Den zweiten großen Kostenpunkt, die Stilllegung und den Rückbau der Atomkraftwerke, möchte die Kommission unverändert in der Verantwortung der Energiekonzerne lassen. Es gelte das Verursacherprinzip. Dem widerspricht die Atomlobby auch gar nicht, betrachtet aber nicht sich selbst, sondern den Staat als Verursacher: "Wer die Musik bestellt hat, muss sie auch bezahlen", lautet ihr Mantra. Sie weisen gern darauf hin, dass die Stromunternehmen zu Beginn mit großen finanziellen Unterstützungen "überzeugt" werden mussten, überhaupt Atomkraftwerke zu bauen. Von ihrer zwischenzeitlich großen Begeisterung wollen sie heute nichts mehr wissen.

Dabei ist allgemein unstrittig, dass nach dem Verursacherprinzip die Konzerne für die verbleibenden Kosten verantwortlich sind, schließlich haben sie über Jahrzehnte üppige finanzielle Vorteile erhalten und Gewinne erzielt. Diese Grundüberzeugung liegt auch der Fondslösung zugrunde. Dass die Kommission den Kostenblock Rückbau aus dem Fonds ausklammert, kann also nichts damit zu tun haben. Es bleibt damit unklar, warum sie mit ihrem Entwurf nicht nur von der ursprünglichen Planung abweicht, sondern auch von der in vielen anderen Ländern üblichen Praxis. Üblicherweise dient der Fonds dazu, die finanziellen Risiken für die Gesellschaft zu vermindern. Warum sollte das nur für die Lagerkosten, nicht aber für den Rückbau gelten?
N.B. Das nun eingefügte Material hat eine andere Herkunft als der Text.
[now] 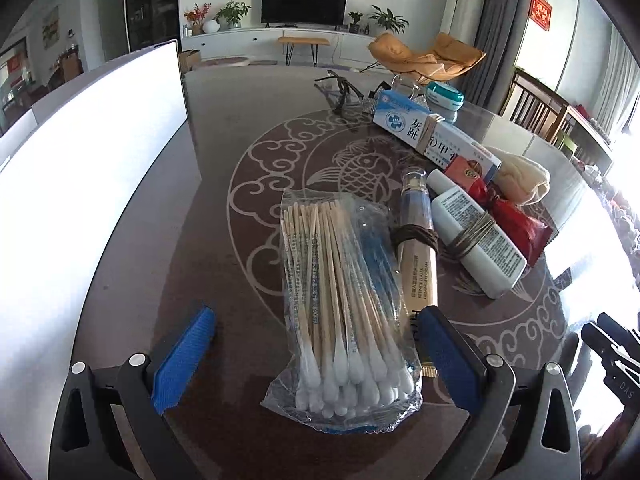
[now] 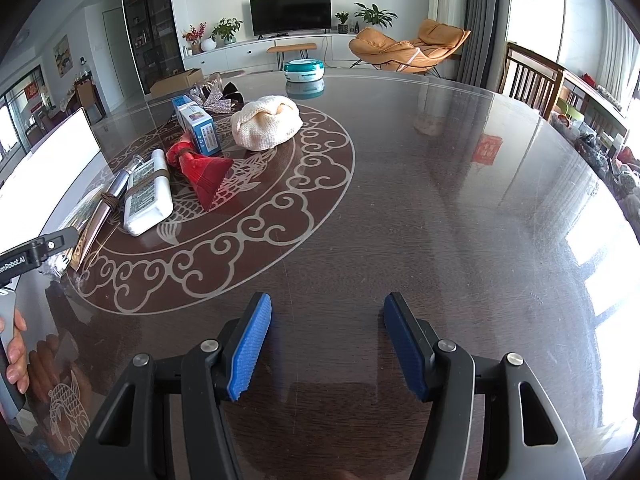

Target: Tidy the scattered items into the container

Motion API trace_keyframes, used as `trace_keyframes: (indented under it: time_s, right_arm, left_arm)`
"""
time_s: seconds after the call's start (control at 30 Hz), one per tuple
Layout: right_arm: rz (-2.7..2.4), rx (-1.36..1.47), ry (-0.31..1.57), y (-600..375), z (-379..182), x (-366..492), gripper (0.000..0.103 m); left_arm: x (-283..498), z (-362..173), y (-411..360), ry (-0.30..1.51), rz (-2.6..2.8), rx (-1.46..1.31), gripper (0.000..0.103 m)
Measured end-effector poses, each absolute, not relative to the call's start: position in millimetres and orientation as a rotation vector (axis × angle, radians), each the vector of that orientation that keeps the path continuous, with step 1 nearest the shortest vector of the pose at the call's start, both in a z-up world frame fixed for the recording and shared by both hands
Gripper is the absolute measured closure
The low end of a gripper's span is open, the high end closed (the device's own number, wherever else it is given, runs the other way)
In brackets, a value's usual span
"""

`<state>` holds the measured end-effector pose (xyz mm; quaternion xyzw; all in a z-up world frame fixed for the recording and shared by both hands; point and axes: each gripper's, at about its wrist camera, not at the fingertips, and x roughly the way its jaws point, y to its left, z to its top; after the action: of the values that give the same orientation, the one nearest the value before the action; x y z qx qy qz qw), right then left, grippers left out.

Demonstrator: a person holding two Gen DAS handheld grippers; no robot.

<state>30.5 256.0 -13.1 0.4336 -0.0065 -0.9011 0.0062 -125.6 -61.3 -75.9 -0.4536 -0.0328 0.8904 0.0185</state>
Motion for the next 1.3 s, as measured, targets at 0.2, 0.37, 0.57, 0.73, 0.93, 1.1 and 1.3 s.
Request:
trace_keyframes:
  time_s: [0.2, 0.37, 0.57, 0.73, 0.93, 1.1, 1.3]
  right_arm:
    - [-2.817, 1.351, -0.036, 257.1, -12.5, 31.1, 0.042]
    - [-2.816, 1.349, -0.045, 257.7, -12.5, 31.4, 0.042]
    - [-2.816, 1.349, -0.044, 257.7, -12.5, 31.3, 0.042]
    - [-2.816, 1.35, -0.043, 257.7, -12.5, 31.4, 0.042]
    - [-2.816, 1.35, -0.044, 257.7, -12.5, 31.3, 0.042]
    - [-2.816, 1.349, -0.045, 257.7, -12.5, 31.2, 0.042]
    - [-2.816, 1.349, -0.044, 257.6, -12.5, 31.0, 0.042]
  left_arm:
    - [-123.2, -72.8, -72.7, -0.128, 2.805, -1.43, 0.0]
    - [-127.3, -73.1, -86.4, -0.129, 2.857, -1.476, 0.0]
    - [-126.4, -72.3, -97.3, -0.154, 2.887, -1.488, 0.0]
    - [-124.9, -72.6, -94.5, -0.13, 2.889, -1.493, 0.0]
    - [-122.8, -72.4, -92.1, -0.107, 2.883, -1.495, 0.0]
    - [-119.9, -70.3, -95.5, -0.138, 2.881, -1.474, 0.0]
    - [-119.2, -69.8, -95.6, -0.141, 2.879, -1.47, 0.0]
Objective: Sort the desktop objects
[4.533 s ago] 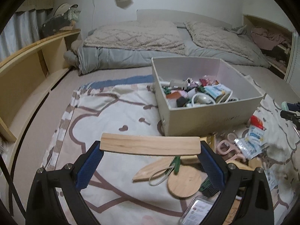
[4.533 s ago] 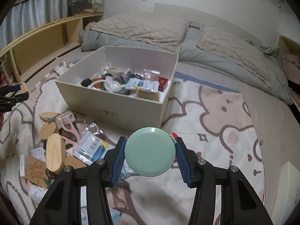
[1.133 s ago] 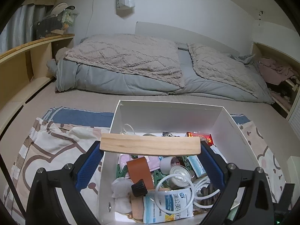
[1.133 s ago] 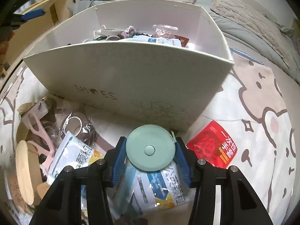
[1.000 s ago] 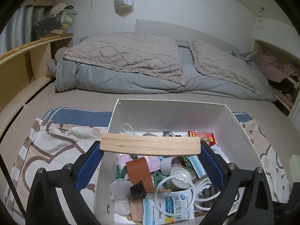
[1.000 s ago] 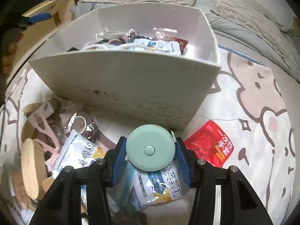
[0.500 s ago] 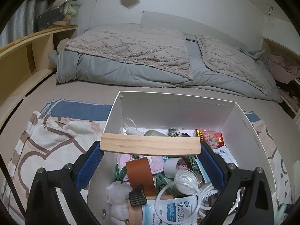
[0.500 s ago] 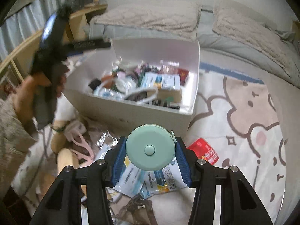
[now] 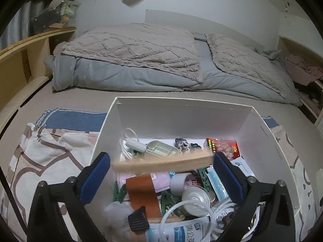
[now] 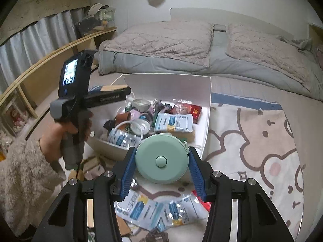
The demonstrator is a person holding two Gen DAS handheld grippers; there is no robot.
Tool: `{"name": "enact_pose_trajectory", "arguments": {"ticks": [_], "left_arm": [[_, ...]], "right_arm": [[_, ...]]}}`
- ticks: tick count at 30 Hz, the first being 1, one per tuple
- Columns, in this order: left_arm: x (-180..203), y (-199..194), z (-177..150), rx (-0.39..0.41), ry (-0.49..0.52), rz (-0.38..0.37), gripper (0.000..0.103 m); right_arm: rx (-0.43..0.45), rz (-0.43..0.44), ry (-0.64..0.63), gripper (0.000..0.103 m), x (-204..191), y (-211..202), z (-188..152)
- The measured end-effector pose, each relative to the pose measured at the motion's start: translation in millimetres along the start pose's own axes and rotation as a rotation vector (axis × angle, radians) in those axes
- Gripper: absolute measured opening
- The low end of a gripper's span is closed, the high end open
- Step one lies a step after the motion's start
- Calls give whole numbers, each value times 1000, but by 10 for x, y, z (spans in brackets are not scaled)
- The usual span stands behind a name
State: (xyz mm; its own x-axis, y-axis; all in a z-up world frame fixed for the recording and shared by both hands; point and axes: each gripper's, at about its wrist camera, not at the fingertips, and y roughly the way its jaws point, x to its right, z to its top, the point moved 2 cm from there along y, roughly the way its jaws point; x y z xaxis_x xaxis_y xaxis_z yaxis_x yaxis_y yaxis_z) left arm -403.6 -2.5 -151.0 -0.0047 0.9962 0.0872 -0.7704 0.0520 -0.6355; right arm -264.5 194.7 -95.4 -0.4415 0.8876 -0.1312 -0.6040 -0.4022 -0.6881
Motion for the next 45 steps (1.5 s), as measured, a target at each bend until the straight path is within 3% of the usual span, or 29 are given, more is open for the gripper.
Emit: {"name": "enact_pose_trajectory", "arguments": {"ticks": [9,20,30,38,45], "left_arm": [[99,39,-35,4,60,-1,103],[-33,-100,-8,51,14,-34,103],[-157,-261,29,109,58,-19,103],[-210,-386,-41,166,113,-58,103],[-200,-458,-103,203,173,-92,103]], "right_arm": [[13,5,17,52,-1,156,160],[27,-26,77,52,116,385,410],[52,-71,127,52,201,699,892],[6,-88,154,52,157,1128,1256],[-82,-60,215,52,123,1552,1334]]}}
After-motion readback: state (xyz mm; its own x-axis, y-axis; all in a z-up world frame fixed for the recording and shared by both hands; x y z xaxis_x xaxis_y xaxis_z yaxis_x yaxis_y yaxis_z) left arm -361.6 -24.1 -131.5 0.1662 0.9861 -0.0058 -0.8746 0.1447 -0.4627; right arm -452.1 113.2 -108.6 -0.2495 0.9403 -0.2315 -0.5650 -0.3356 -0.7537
Eine Antwort auf diese Frage bleibt die Kommission bislang schuldig. Doch die Bürger sollten sich nicht mit einer Teillösung zufriedengeben. Denn im Falle einer Insolvenz oder auch nur Umstrukturierung der Kraftwerksbetreiber steht der Staat vor dem finanziellen Restrisiko.

So richtig und überfällig die Einrichtung eines öffentlich-rechtlichen Fonds prinzipiell ist, so halbherzig ist der jetzige Vorschlag. Deutschland sollte dem Beispiel anderer Ländern folgen und den Fonds aufs Ganze ausrichten: nämlich zur Begleichung der Kosten sowohl der Endlagerung als auch des Rückbaus. Vernünftig und finanziell nachhaltig wäre es, wenn die Fondsgelder über einen fest vereinbarten Zeitraum jährlich eingezahlt würden und sich am Betrag der bereits gebildeten Rückstellungen orientierten. Der Zinssatz sollte dabei realistisch und vor allem nicht zu hoch gewählt werden; die Nachhaftung muss verpflichtend sein.

Bliebe es bei der von der Kommission vorgeschlagenen Lösung, würde die schlaue, aber dreiste Taktik der Konzerne aufgehen: Denn der Entwurf für einen Atomfonds ist ein guter Deal für die Atomunternehmen, aber ein schlechter für die Bürger.